Thankfully, a growing body of research is revealing the abundant benefits of the cannabis plant.

Let’s explore those benefits, but first – let’s talk about what CBD is and what it does in the body.

What is CBD?

Cannabidiol (CBD) is one of over 60 compounds found in cannabis that belong to a class of ingredients called cannabinoids.

Cannabinoids are a diverse set of chemical compounds that bind to special receptors in the human body that make up what is known as the endocannabinoid system, explains Medical Jane:

The “key and lock” metaphor is often used to describe this process. The human body possesses specific binding sites (“locks”) on the surface of many cell types, and our body produces several endocannabinoids (“keys”) that bind to these cannabinoid receptors (CB) to activate or “unlock” them.

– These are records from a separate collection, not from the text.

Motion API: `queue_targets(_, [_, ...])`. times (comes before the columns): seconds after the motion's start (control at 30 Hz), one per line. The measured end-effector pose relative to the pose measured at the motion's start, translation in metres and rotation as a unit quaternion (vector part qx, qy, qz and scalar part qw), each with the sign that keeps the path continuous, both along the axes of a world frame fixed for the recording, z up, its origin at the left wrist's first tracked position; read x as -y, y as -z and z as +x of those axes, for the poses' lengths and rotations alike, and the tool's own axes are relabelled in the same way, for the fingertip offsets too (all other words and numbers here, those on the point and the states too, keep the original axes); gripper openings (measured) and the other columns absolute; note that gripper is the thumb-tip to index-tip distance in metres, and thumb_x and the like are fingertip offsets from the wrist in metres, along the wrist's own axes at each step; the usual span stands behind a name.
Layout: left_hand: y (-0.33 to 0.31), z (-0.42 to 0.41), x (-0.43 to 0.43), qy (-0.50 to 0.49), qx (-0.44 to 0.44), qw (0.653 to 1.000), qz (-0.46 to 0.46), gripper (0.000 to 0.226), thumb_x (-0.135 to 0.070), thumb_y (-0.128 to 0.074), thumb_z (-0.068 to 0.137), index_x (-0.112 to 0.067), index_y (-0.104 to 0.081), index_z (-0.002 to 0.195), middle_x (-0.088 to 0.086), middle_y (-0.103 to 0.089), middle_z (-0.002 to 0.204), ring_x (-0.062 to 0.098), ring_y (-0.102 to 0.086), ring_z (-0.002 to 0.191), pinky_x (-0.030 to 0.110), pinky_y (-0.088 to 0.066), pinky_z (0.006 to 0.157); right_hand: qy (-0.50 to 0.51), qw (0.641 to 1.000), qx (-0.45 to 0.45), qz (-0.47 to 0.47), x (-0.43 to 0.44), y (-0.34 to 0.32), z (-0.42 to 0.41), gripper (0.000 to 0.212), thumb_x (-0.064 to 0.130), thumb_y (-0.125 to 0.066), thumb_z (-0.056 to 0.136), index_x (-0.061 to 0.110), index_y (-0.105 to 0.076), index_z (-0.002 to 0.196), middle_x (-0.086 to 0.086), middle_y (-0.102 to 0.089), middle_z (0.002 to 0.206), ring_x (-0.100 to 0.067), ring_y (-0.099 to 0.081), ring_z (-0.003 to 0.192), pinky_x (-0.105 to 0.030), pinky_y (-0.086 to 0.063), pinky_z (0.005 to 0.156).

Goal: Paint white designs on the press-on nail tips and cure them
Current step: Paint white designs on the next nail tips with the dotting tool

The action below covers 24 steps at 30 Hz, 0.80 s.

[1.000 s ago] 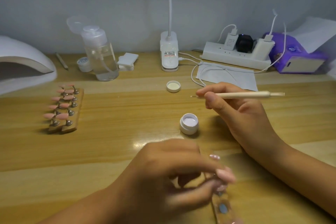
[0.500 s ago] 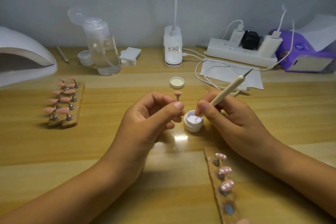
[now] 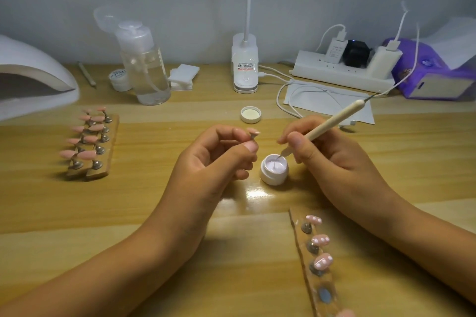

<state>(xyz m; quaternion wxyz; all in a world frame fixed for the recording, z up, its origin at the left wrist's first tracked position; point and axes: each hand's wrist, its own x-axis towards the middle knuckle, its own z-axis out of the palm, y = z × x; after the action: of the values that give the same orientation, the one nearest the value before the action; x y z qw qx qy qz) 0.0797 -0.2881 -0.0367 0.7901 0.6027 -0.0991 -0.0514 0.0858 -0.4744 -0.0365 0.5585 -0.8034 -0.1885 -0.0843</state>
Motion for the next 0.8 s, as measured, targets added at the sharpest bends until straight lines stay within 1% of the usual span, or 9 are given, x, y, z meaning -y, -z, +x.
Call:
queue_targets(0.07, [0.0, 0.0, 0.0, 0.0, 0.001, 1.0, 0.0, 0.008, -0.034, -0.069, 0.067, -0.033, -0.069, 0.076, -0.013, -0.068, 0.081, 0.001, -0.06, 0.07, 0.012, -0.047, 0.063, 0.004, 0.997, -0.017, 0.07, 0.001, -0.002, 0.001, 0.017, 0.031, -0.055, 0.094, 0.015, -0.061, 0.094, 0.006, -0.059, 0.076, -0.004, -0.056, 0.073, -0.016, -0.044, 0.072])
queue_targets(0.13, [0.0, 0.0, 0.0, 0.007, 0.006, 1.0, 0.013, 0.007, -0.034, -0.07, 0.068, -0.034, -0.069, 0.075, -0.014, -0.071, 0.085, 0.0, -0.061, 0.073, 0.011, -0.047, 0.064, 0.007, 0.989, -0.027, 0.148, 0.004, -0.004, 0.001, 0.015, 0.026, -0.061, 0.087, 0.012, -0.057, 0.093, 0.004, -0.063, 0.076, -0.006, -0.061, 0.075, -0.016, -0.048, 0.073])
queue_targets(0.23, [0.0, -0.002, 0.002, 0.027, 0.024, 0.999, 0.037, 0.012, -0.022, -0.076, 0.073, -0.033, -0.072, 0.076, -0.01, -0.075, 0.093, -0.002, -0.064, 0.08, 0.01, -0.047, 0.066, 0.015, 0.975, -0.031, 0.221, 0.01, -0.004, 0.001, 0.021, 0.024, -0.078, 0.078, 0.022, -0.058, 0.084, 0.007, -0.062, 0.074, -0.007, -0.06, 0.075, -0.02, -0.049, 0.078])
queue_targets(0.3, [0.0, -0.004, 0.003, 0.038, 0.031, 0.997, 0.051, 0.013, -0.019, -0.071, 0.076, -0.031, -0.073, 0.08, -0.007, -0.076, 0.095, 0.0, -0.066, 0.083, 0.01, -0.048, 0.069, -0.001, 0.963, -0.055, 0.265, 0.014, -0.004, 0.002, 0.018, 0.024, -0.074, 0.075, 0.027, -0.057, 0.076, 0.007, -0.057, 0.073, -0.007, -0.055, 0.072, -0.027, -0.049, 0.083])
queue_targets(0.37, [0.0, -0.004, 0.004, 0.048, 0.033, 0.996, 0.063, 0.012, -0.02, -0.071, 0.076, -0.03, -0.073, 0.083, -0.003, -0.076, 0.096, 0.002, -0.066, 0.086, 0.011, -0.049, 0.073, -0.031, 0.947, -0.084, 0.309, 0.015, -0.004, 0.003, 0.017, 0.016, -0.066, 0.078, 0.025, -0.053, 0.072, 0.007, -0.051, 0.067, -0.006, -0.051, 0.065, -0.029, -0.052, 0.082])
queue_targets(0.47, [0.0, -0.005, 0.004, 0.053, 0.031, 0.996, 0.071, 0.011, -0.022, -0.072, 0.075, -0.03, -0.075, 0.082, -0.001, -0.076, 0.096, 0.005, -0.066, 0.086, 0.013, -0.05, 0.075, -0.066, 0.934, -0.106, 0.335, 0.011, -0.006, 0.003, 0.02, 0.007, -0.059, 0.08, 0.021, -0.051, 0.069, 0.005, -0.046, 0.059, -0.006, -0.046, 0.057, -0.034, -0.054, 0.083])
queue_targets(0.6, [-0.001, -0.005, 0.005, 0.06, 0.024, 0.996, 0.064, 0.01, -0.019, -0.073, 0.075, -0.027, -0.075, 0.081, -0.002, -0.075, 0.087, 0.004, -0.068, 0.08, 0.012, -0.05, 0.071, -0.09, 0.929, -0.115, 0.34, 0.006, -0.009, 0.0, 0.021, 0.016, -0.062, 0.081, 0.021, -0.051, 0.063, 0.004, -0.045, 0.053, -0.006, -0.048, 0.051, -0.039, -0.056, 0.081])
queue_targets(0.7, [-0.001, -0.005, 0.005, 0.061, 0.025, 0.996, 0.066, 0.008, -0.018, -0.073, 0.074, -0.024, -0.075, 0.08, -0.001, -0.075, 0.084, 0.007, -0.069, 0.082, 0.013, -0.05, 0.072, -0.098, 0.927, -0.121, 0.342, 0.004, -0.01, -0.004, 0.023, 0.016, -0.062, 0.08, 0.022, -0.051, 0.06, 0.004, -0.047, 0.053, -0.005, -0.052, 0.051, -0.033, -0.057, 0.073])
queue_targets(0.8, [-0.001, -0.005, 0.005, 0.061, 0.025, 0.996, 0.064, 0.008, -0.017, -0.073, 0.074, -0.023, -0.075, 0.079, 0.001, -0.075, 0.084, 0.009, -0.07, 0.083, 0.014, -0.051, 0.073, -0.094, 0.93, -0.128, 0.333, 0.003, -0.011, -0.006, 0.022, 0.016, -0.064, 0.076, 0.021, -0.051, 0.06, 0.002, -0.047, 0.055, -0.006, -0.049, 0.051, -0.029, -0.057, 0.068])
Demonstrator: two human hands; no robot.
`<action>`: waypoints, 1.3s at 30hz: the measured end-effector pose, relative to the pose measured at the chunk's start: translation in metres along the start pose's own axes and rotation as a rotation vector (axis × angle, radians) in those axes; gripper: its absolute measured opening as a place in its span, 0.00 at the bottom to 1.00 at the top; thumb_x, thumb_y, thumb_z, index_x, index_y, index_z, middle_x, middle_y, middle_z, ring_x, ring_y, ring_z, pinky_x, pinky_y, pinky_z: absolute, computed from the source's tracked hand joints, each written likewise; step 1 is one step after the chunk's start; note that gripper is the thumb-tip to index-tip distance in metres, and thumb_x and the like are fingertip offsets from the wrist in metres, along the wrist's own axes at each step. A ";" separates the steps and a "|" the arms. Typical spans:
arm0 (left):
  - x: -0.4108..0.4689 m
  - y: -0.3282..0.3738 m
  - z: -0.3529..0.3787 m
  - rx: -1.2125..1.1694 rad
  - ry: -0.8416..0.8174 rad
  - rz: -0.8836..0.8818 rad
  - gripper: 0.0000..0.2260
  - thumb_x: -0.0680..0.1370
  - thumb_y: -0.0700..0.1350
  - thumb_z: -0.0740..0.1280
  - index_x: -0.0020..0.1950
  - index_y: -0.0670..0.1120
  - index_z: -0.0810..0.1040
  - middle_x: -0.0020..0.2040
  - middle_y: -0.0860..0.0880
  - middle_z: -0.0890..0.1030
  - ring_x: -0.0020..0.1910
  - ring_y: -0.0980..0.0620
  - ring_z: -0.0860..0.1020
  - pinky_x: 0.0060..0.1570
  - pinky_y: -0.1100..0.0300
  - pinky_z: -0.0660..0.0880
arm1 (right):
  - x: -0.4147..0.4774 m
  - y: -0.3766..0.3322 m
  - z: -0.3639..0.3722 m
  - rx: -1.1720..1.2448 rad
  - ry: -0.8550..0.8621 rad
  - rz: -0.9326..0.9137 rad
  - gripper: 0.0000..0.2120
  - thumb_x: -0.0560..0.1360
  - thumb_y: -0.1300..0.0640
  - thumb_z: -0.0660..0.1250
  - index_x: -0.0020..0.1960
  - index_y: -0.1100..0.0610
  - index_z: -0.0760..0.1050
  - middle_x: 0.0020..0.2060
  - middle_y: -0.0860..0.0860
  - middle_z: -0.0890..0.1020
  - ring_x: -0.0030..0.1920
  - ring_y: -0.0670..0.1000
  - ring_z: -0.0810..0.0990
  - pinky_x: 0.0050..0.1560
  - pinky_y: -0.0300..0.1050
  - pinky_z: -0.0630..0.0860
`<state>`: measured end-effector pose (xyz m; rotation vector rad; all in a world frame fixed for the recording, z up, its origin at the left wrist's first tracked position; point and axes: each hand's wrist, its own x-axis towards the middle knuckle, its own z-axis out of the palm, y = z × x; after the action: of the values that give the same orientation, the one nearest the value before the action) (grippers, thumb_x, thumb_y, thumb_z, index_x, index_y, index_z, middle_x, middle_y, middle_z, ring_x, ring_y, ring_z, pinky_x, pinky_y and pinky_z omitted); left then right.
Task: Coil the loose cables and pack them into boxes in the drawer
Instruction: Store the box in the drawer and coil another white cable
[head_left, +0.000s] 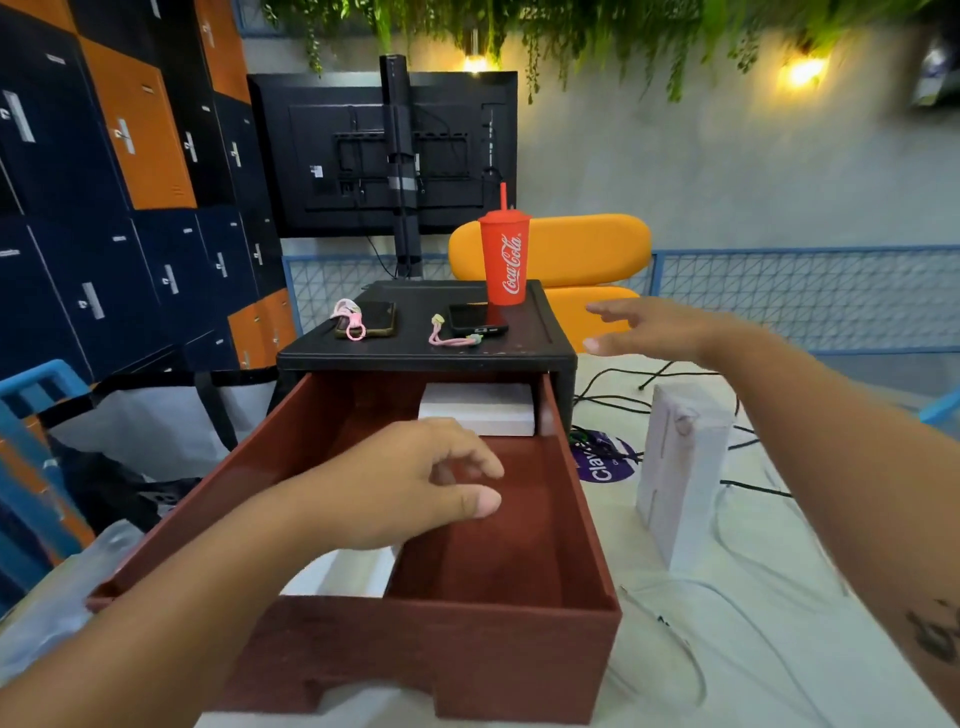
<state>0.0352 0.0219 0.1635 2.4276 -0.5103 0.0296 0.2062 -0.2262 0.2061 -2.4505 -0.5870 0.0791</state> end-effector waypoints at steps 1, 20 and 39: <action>0.007 0.003 0.001 0.025 0.011 0.007 0.07 0.73 0.49 0.71 0.46 0.60 0.76 0.44 0.59 0.75 0.43 0.62 0.75 0.45 0.70 0.71 | -0.008 0.008 -0.008 -0.002 -0.048 0.029 0.41 0.66 0.39 0.72 0.74 0.46 0.59 0.73 0.48 0.61 0.73 0.51 0.59 0.68 0.46 0.56; 0.092 0.059 0.041 -0.072 0.020 0.013 0.36 0.70 0.49 0.74 0.73 0.55 0.59 0.66 0.55 0.66 0.65 0.56 0.66 0.57 0.64 0.65 | -0.083 0.018 -0.029 -0.111 0.011 -0.138 0.40 0.55 0.44 0.73 0.66 0.39 0.65 0.60 0.44 0.67 0.61 0.47 0.66 0.59 0.42 0.63; 0.069 0.063 -0.028 -0.925 0.216 0.195 0.44 0.57 0.40 0.76 0.70 0.45 0.61 0.64 0.36 0.73 0.56 0.40 0.79 0.43 0.49 0.78 | -0.075 -0.061 0.020 0.424 -0.050 -0.452 0.61 0.51 0.45 0.80 0.74 0.37 0.45 0.69 0.40 0.66 0.67 0.41 0.69 0.62 0.45 0.73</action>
<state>0.0785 -0.0307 0.2333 1.4497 -0.5095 0.1103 0.1107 -0.2036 0.2188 -1.8686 -1.0179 0.0721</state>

When a cannabinoid causes a receptor to act in the same way as it would to a naturally occurring hormone or neurotransmitter, then it is labeled “agonist.” On the other hand, if the cannabinoid prevents the receptor from binding to the naturally occurring compound, thereby causing the resulting event (e.g., pain, appetite, alertness) to be altered or diminished, it is labeled “antagonist.” Research is mounting to better understand how specific cannabinoids can unlock (or lock in some cases) specific receptors.

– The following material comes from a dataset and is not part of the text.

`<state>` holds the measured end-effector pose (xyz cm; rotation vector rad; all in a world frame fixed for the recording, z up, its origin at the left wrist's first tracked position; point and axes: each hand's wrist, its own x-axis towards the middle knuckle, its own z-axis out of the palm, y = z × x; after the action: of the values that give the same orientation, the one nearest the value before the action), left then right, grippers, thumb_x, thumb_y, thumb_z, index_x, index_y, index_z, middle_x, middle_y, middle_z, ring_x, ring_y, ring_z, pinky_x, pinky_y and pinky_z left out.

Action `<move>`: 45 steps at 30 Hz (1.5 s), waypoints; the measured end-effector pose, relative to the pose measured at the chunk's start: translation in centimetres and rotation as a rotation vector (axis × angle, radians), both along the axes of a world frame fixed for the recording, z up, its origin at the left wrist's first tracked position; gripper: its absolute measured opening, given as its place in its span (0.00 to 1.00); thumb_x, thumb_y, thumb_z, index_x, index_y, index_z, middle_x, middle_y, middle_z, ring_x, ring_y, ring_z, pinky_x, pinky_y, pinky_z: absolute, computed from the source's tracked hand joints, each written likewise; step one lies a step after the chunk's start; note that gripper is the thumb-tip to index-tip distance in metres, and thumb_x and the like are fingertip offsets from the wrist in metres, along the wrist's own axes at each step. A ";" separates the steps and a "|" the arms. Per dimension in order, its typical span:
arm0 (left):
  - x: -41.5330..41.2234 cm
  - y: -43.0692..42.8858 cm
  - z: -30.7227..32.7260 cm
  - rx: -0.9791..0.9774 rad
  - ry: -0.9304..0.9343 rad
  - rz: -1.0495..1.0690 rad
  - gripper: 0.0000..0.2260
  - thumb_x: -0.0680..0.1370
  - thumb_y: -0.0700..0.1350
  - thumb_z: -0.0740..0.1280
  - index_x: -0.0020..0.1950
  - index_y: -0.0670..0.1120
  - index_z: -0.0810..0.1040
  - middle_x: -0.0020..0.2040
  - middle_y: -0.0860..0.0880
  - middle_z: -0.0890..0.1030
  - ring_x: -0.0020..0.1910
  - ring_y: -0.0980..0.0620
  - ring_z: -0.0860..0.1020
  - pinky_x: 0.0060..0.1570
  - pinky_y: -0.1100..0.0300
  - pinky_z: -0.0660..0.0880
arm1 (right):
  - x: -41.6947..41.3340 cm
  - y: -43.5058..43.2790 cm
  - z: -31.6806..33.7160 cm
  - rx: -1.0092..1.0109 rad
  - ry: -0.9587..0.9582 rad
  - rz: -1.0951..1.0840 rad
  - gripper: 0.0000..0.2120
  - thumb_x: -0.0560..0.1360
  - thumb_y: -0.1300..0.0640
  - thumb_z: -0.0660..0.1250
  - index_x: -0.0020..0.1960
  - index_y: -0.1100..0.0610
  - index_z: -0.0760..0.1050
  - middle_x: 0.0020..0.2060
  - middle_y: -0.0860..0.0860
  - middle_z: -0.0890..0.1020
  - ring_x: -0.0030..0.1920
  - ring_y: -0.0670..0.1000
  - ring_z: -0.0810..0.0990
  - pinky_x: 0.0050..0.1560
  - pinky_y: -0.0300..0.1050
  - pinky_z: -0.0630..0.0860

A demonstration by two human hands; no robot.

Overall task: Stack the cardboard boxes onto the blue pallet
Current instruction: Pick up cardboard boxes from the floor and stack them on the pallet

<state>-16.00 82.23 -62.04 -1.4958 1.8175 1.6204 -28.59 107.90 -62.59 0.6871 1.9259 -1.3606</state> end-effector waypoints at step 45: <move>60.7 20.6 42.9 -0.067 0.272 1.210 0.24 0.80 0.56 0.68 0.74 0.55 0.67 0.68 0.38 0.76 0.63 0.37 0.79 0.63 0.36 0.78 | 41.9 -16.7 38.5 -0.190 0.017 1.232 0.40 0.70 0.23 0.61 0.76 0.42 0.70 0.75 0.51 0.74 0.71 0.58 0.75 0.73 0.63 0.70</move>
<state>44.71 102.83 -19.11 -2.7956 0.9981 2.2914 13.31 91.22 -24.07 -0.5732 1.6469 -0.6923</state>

Over 100 phytocannabinoids have been identified in the cannabis plant, many of which have documented medicinal value. Most are closely related or differ by only a single chemical part. The most talked-about and researched cannabinoids found in the cannabis plant are tetrahydrocannabinol (THC) for its psychoactive properties (“high feeling”) and cannabidiol (CBD) for its healing properties.

For more information on specific cannabinoids, please see this impressive reference guide: The Ultimate Guide to Cannabinoids in Cannabis.

What is the endocannabinoid system?

The endocannabinoid system is a biological system which plays many important roles in the human body. It is responsible for the physical and psychological effects of cannabis.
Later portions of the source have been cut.